◆ **Work to be completed**: With the pictures excluded, reproduce all of the data exactly.

Items from a dataset:
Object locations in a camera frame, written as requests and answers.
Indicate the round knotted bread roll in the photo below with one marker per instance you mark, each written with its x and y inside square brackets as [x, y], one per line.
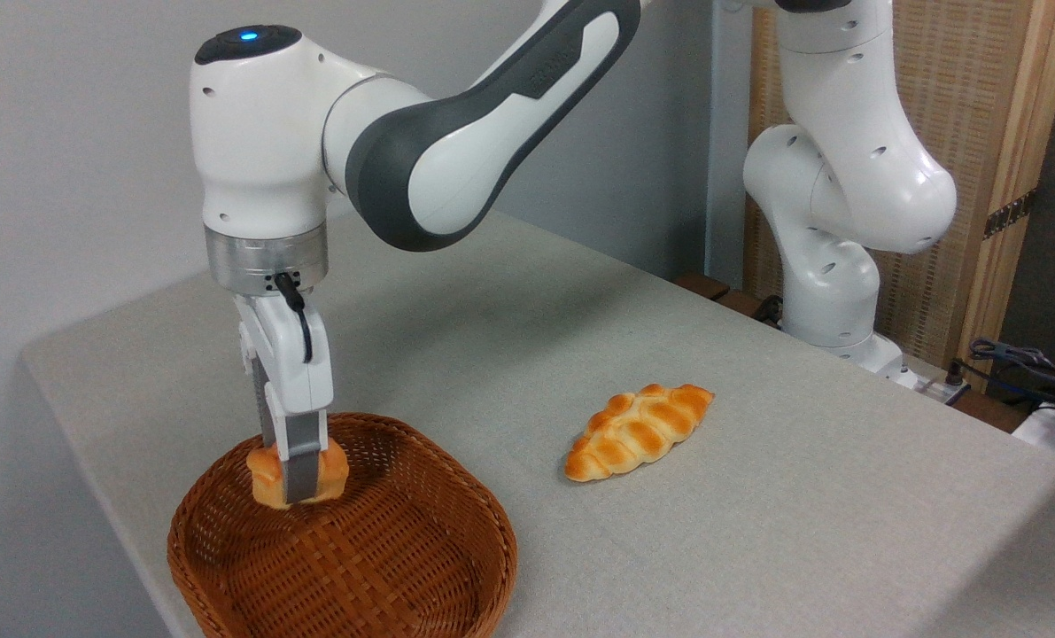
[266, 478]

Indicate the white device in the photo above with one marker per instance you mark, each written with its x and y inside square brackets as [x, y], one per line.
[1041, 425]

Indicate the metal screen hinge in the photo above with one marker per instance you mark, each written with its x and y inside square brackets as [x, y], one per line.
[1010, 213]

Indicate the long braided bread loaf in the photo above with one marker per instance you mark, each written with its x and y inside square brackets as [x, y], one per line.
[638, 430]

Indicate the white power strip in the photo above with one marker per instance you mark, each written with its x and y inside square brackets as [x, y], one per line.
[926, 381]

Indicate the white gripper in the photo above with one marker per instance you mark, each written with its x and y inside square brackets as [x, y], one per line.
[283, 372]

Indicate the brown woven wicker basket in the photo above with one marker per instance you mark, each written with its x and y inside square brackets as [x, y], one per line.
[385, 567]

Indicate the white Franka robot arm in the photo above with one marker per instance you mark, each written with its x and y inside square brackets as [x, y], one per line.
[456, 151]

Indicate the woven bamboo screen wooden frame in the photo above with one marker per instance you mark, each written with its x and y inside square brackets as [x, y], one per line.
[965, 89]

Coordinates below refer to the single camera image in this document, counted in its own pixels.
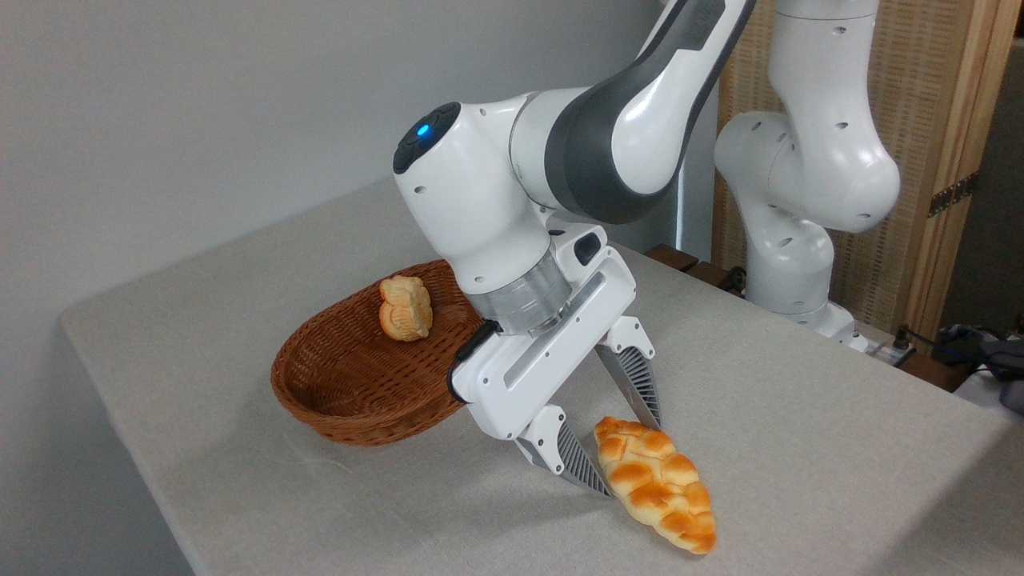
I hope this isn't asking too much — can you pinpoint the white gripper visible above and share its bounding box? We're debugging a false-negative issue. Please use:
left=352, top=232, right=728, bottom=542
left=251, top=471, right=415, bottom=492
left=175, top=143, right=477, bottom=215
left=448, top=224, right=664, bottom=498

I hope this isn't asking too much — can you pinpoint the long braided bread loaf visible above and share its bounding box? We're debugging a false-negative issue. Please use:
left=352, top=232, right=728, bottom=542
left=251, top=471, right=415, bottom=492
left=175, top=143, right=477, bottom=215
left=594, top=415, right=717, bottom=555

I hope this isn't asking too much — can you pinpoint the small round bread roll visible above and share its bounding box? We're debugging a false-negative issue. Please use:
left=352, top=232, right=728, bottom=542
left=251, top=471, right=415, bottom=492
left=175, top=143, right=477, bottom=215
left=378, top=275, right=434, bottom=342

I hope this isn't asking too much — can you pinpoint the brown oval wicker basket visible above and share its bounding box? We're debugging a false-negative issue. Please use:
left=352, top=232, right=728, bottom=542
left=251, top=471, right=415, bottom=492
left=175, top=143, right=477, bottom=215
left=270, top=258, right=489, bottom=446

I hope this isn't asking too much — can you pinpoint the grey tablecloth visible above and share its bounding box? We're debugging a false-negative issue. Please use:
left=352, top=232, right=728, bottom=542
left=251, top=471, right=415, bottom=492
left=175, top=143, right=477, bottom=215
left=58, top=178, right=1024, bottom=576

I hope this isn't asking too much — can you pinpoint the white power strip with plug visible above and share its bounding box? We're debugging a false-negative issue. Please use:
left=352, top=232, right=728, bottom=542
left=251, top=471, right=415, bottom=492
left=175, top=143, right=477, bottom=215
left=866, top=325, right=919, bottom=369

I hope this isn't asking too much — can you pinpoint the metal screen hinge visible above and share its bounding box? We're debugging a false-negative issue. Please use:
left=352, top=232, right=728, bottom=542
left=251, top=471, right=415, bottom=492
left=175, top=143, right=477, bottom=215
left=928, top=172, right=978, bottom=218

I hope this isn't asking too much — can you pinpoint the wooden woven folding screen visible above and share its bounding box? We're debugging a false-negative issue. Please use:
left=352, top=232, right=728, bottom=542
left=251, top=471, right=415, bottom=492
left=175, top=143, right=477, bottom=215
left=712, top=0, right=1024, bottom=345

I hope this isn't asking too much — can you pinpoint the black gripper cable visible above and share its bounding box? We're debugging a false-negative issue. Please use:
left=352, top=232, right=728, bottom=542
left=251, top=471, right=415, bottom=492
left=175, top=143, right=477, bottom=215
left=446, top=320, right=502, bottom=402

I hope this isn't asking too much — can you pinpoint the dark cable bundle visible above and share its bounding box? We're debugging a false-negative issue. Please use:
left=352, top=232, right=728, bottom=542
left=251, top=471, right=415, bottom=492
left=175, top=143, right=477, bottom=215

◆ **Output for this exercise**:
Object locations in a camera frame, written as requests and answers.
Indicate the round knotted bread roll in the photo below with one marker per instance you mark, each written with its x and y inside square brackets as [x, y], one per line.
[266, 478]

Indicate the white device in the photo above with one marker per instance you mark, each written with its x and y inside square brackets as [x, y], one per line.
[1041, 425]

Indicate the metal screen hinge in the photo above with one marker per instance you mark, each written with its x and y inside square brackets as [x, y], one per line.
[1010, 213]

Indicate the long braided bread loaf in the photo above with one marker per instance you mark, each written with its x and y inside square brackets as [x, y], one per line.
[638, 430]

Indicate the white power strip in the photo above with one marker per instance you mark, each written with its x and y inside square brackets as [x, y], one per line.
[926, 381]

Indicate the white gripper in the photo above with one marker per instance you mark, each written with its x and y inside square brackets as [x, y], one per line.
[283, 372]

Indicate the brown woven wicker basket in the photo above with one marker per instance you mark, each written with its x and y inside square brackets as [x, y], one per line.
[385, 567]

Indicate the white Franka robot arm in the photo above with one marker per instance you mark, each written with its x and y inside square brackets as [x, y], one per line.
[456, 151]

Indicate the woven bamboo screen wooden frame in the photo above with one marker per instance you mark, each written with its x and y inside square brackets as [x, y], one per line.
[965, 89]

Coordinates below refer to the single camera image in this document, counted in its own pixels.
I hope this isn't asking too much — can you pinpoint the white gripper visible above and share its bounding box? We're debugging a false-negative issue. Please use:
left=352, top=232, right=728, bottom=542
left=251, top=471, right=415, bottom=492
left=175, top=143, right=477, bottom=215
left=448, top=224, right=664, bottom=498

I hope this isn't asking too much — can you pinpoint the long braided bread loaf visible above and share its bounding box? We're debugging a false-negative issue. Please use:
left=352, top=232, right=728, bottom=542
left=251, top=471, right=415, bottom=492
left=175, top=143, right=477, bottom=215
left=594, top=415, right=717, bottom=555

I hope this isn't asking too much — can you pinpoint the small round bread roll visible above and share its bounding box? We're debugging a false-negative issue. Please use:
left=352, top=232, right=728, bottom=542
left=251, top=471, right=415, bottom=492
left=175, top=143, right=477, bottom=215
left=378, top=275, right=434, bottom=342

I hope this isn't asking too much — can you pinpoint the brown oval wicker basket visible above and share its bounding box? We're debugging a false-negative issue. Please use:
left=352, top=232, right=728, bottom=542
left=251, top=471, right=415, bottom=492
left=175, top=143, right=477, bottom=215
left=270, top=258, right=489, bottom=446

I hope this isn't asking too much — can you pinpoint the grey tablecloth visible above and share its bounding box? We're debugging a false-negative issue. Please use:
left=352, top=232, right=728, bottom=542
left=251, top=471, right=415, bottom=492
left=175, top=143, right=477, bottom=215
left=58, top=178, right=1024, bottom=576

I hope this isn't asking too much — can you pinpoint the white power strip with plug visible above and share its bounding box? We're debugging a false-negative issue. Please use:
left=352, top=232, right=728, bottom=542
left=251, top=471, right=415, bottom=492
left=175, top=143, right=477, bottom=215
left=866, top=325, right=919, bottom=369

I hope this isn't asking too much — can you pinpoint the metal screen hinge visible above and share its bounding box? We're debugging a false-negative issue. Please use:
left=352, top=232, right=728, bottom=542
left=251, top=471, right=415, bottom=492
left=175, top=143, right=477, bottom=215
left=928, top=172, right=978, bottom=218

I hope this isn't asking too much — can you pinpoint the wooden woven folding screen visible above and share its bounding box? We're debugging a false-negative issue. Please use:
left=352, top=232, right=728, bottom=542
left=251, top=471, right=415, bottom=492
left=175, top=143, right=477, bottom=215
left=712, top=0, right=1024, bottom=345

I hope this isn't asking too much — can you pinpoint the black gripper cable visible above and share its bounding box? We're debugging a false-negative issue. Please use:
left=352, top=232, right=728, bottom=542
left=251, top=471, right=415, bottom=492
left=175, top=143, right=477, bottom=215
left=446, top=320, right=502, bottom=402

I hope this isn't asking too much — can you pinpoint the dark cable bundle visible above and share its bounding box? We're debugging a false-negative issue. Please use:
left=352, top=232, right=728, bottom=542
left=251, top=471, right=415, bottom=492
left=175, top=143, right=477, bottom=215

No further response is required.